» **Exercise material**
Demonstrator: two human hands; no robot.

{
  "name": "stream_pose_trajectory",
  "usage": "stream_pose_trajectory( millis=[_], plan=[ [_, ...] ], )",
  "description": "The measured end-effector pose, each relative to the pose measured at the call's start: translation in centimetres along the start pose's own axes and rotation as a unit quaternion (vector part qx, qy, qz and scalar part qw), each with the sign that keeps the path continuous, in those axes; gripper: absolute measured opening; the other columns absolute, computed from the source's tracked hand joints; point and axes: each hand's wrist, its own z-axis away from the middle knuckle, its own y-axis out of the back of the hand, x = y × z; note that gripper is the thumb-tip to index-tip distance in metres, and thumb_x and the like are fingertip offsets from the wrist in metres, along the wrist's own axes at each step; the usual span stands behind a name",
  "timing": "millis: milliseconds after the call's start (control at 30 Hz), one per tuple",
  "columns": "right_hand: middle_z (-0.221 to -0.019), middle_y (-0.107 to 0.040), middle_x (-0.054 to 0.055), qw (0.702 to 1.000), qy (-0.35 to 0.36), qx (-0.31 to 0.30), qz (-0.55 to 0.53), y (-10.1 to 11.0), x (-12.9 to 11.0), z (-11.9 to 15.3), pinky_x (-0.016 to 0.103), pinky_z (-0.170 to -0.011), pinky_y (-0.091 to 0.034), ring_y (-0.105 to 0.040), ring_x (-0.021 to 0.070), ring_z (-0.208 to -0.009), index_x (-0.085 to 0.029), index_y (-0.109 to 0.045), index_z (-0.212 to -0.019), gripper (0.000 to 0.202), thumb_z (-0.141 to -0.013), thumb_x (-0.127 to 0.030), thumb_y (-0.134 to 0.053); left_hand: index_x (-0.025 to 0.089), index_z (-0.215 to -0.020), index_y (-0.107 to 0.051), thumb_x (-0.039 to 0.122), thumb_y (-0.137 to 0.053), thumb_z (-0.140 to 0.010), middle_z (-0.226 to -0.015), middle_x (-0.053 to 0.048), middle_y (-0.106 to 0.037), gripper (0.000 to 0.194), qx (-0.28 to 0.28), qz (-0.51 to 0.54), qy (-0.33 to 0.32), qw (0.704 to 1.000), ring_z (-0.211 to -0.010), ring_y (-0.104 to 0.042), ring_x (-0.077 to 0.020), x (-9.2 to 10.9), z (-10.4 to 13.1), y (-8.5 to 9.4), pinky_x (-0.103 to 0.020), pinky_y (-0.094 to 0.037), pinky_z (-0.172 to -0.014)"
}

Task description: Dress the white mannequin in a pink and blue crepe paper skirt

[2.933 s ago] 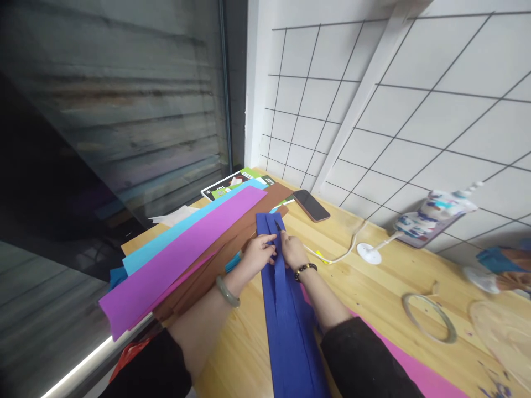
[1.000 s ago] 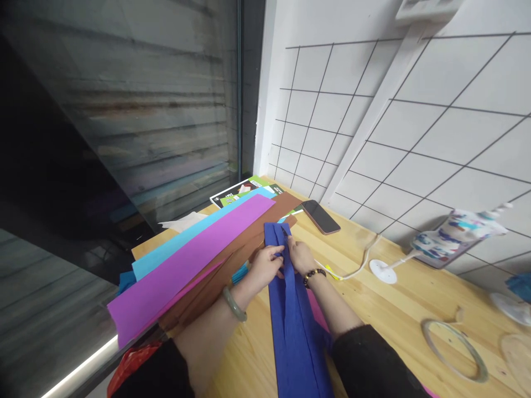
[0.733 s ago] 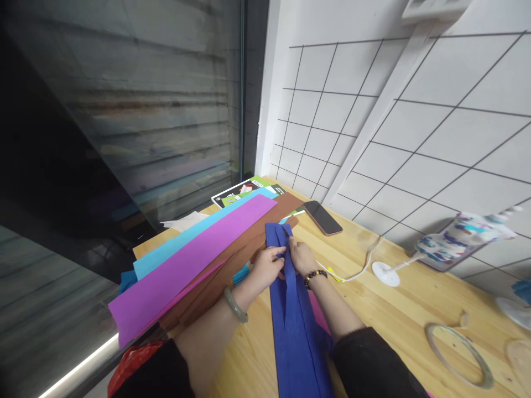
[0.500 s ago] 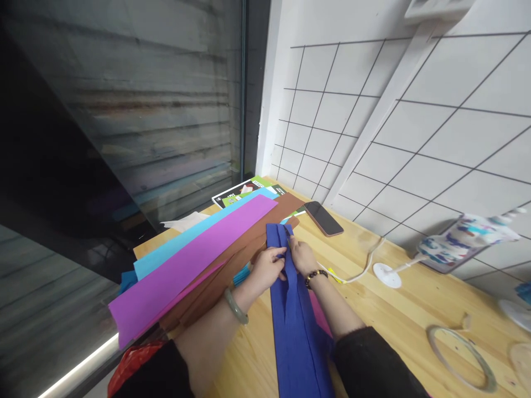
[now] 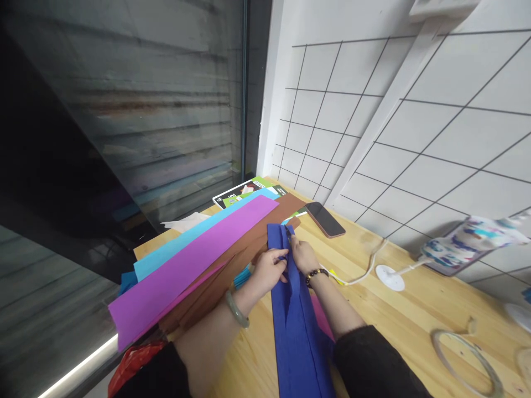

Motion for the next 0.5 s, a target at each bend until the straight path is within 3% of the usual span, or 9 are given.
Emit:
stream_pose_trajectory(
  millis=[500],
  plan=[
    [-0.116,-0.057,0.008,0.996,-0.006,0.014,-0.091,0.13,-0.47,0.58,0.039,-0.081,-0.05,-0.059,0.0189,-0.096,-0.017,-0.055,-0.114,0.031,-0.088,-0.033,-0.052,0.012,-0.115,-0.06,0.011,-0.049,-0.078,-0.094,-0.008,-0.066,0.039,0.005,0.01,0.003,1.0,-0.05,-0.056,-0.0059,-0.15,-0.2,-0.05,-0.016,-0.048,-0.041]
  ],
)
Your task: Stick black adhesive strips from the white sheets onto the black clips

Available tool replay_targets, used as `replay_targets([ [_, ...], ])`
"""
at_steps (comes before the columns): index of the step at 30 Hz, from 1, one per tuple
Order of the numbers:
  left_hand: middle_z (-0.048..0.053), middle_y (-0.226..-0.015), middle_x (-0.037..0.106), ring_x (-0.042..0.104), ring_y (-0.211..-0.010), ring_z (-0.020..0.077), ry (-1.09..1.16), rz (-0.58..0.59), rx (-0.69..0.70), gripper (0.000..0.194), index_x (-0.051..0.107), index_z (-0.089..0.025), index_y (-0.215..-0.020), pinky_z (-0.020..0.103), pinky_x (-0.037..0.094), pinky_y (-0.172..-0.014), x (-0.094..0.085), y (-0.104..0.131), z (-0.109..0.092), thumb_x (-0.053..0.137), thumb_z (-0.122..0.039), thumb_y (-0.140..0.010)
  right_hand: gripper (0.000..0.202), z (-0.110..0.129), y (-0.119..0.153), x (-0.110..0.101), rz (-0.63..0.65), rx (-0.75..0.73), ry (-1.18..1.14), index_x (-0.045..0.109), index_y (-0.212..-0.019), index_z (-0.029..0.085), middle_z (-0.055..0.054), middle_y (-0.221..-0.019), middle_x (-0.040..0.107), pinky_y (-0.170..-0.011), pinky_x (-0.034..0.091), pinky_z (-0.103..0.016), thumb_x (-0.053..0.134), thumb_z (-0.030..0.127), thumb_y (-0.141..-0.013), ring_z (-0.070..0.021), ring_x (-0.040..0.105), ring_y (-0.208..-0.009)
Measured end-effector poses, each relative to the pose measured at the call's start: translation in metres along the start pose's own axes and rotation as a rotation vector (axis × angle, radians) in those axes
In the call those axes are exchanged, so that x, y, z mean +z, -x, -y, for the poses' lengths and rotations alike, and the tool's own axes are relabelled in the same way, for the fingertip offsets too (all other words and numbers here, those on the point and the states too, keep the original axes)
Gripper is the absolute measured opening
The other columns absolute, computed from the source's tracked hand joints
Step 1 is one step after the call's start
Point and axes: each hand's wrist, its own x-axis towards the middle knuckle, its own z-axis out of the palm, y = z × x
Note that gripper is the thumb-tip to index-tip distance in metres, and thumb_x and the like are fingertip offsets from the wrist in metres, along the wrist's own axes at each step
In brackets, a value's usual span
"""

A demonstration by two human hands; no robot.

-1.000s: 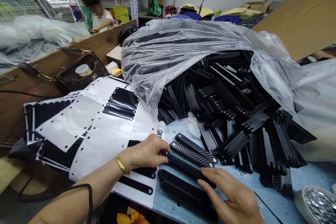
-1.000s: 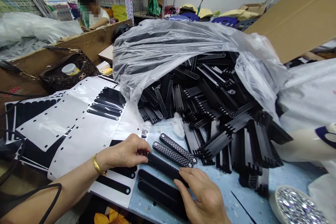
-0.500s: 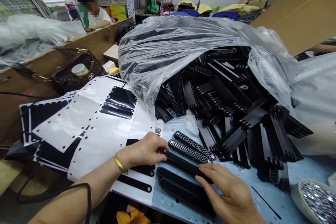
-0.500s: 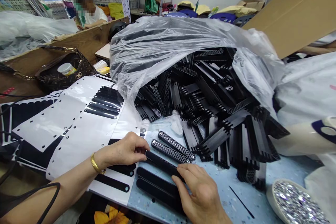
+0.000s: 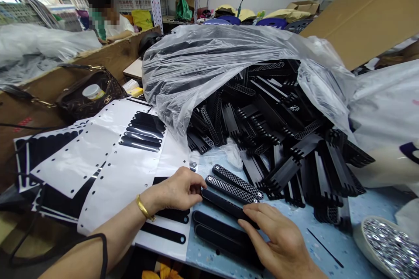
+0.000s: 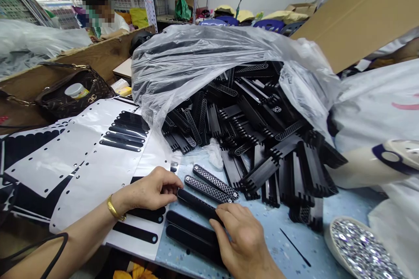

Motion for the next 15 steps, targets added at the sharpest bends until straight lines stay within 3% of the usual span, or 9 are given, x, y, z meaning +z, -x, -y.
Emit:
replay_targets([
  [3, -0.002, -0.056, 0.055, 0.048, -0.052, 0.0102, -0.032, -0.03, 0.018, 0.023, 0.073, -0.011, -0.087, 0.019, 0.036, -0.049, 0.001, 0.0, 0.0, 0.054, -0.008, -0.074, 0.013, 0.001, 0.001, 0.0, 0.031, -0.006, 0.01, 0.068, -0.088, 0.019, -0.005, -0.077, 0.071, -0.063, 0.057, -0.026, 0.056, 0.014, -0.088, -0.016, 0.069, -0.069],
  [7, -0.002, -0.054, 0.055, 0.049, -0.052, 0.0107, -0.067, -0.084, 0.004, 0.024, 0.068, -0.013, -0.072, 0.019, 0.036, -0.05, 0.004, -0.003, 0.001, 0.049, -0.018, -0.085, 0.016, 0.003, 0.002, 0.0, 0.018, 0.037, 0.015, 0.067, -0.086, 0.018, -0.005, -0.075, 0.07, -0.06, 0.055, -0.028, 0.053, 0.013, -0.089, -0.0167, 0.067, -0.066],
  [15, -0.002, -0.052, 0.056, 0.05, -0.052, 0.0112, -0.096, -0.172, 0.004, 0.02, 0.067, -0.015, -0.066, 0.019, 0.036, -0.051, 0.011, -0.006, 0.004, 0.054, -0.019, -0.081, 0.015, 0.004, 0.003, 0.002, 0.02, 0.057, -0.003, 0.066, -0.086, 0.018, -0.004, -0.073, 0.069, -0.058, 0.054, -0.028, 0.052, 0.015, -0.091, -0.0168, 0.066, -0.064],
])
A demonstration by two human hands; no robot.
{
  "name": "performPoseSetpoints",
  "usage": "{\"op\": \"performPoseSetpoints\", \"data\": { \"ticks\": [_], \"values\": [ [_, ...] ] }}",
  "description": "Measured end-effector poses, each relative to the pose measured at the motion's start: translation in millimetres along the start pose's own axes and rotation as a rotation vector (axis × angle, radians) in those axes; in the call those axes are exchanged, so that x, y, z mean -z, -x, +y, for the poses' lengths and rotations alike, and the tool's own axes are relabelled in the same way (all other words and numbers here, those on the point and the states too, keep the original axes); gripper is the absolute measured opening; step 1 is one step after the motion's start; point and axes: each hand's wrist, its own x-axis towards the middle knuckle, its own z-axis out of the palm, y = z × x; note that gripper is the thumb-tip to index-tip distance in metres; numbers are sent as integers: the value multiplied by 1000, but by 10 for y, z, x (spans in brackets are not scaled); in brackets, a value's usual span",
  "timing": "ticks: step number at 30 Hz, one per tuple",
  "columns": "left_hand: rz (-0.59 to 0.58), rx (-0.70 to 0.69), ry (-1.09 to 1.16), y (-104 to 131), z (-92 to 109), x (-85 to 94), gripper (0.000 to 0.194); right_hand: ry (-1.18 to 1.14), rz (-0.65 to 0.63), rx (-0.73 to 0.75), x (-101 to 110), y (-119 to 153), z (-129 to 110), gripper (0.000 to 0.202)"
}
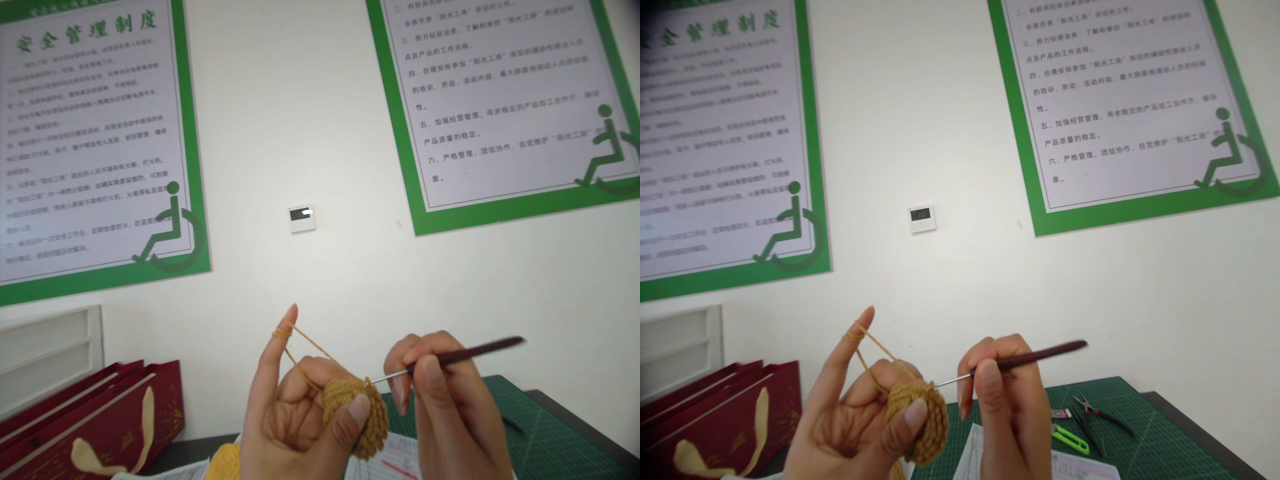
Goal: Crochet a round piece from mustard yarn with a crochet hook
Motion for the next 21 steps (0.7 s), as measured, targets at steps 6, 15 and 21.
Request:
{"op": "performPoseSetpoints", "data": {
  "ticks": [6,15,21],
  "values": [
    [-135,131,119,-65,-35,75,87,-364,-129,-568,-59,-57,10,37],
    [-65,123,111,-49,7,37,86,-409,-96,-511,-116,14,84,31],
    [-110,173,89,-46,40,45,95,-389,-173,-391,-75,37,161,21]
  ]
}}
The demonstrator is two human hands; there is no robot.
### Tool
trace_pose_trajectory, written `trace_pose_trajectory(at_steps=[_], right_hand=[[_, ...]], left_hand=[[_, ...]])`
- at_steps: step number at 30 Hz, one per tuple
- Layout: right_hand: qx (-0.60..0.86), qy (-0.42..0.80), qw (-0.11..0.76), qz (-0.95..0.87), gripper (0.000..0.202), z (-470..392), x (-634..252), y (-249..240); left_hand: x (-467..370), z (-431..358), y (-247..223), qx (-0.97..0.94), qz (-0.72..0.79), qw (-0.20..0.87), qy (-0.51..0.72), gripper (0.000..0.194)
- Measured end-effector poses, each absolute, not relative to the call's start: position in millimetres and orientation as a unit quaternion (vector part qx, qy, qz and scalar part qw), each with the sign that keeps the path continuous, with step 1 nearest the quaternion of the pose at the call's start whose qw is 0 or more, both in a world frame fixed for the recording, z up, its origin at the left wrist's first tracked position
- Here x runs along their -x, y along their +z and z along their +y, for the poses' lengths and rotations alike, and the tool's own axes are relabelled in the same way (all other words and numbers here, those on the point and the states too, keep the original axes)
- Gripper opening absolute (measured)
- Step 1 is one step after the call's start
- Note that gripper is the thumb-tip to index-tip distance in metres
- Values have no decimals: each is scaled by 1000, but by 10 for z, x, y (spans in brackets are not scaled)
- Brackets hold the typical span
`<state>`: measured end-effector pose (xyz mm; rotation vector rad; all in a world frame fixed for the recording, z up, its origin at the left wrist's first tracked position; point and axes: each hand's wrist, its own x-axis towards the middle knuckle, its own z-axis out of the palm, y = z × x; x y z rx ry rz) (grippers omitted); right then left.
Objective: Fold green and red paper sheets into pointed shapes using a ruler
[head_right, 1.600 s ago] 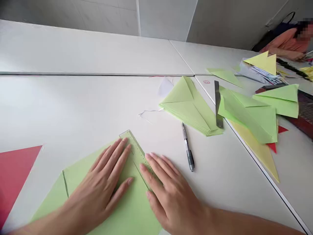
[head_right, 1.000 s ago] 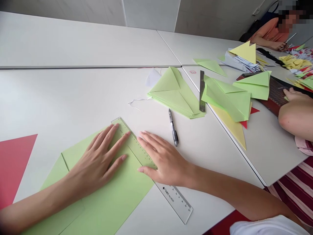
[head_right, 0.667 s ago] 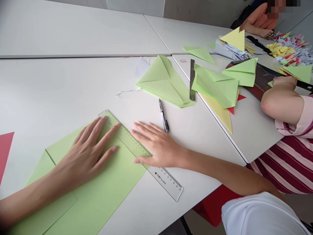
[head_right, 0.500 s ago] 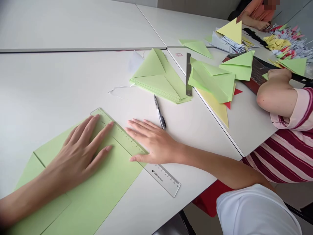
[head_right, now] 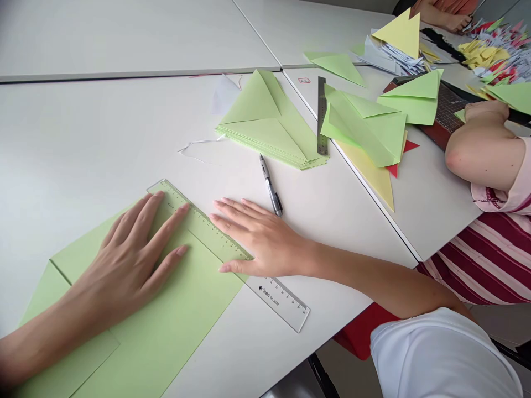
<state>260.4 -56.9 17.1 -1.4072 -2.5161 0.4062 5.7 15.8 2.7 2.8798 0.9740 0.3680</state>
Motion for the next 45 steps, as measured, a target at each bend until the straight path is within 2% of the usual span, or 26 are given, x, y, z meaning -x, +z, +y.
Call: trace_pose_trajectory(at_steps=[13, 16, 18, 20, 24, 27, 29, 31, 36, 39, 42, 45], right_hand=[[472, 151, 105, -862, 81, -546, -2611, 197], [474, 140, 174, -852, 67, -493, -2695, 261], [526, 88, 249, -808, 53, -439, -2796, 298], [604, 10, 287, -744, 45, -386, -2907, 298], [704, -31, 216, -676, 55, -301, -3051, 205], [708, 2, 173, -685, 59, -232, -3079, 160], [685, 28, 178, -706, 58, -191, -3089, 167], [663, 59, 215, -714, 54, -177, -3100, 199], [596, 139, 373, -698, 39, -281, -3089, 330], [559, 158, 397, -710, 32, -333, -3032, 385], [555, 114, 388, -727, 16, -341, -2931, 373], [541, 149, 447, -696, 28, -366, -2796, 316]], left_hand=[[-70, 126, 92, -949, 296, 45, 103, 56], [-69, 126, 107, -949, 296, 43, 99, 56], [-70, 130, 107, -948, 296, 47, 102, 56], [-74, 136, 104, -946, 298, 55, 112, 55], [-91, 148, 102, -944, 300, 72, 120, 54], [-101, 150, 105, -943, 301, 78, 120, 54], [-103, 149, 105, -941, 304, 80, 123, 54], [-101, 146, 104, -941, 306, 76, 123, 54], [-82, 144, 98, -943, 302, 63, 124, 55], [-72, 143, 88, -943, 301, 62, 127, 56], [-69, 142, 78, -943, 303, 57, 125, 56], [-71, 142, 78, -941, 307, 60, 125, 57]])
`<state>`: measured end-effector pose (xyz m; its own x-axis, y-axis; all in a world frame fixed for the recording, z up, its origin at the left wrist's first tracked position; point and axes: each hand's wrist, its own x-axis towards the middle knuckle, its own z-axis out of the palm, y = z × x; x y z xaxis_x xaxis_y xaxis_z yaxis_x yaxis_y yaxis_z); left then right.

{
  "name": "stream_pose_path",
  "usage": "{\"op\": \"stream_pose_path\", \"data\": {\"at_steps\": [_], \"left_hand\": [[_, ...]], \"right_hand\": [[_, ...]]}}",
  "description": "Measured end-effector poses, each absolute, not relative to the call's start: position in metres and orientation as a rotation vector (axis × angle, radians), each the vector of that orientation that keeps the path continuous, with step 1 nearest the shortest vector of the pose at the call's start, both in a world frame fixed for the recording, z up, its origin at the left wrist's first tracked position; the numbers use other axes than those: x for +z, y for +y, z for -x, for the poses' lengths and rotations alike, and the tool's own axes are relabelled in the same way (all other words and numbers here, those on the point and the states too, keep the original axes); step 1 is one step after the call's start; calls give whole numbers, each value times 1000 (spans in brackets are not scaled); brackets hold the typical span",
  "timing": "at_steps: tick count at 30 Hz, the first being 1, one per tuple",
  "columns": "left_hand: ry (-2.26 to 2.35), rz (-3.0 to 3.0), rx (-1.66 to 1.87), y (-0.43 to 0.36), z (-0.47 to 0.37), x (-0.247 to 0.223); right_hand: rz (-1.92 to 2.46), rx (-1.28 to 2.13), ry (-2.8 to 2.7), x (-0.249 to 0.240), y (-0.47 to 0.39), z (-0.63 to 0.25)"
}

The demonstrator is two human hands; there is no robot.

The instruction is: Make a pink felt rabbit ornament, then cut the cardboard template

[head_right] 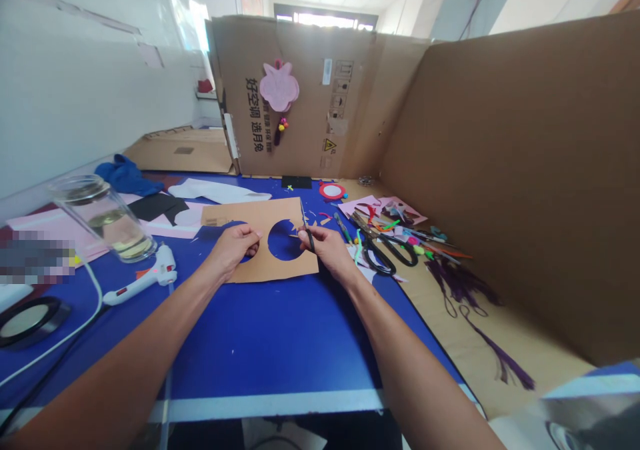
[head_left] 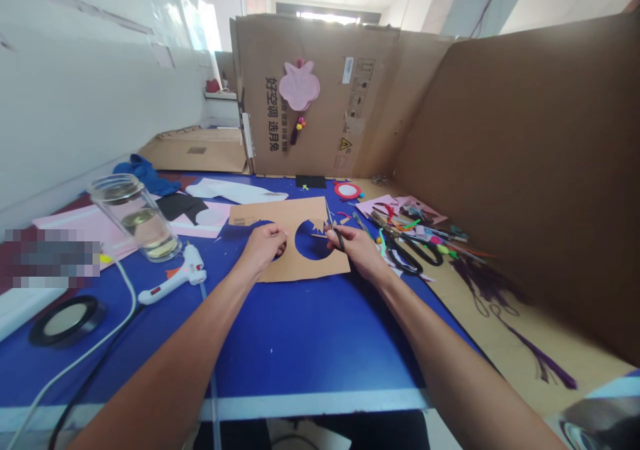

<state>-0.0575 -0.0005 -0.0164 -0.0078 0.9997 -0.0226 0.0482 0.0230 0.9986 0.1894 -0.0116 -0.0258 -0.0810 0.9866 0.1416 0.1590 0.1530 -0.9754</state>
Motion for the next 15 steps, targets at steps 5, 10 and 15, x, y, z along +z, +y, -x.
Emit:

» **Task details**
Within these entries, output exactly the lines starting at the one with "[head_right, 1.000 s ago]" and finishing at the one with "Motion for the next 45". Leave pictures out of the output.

» **Problem solution**
[head_right, 1.000 s ago] 
[head_right, 0.667 s ago] 
[head_right, 0.500 s ago] 
[head_right, now] 
<state>260.4 -56.9 17.1 -1.4072 -2.5161 0.4062 5.7 15.8 2.7 2.8798 0.9740 0.3680</state>
Motion for the next 45 steps, as measured, a target at each bend until the straight path is within 2% of the usual span, or 26 are given, x, y, z meaning -x, +z, +y.

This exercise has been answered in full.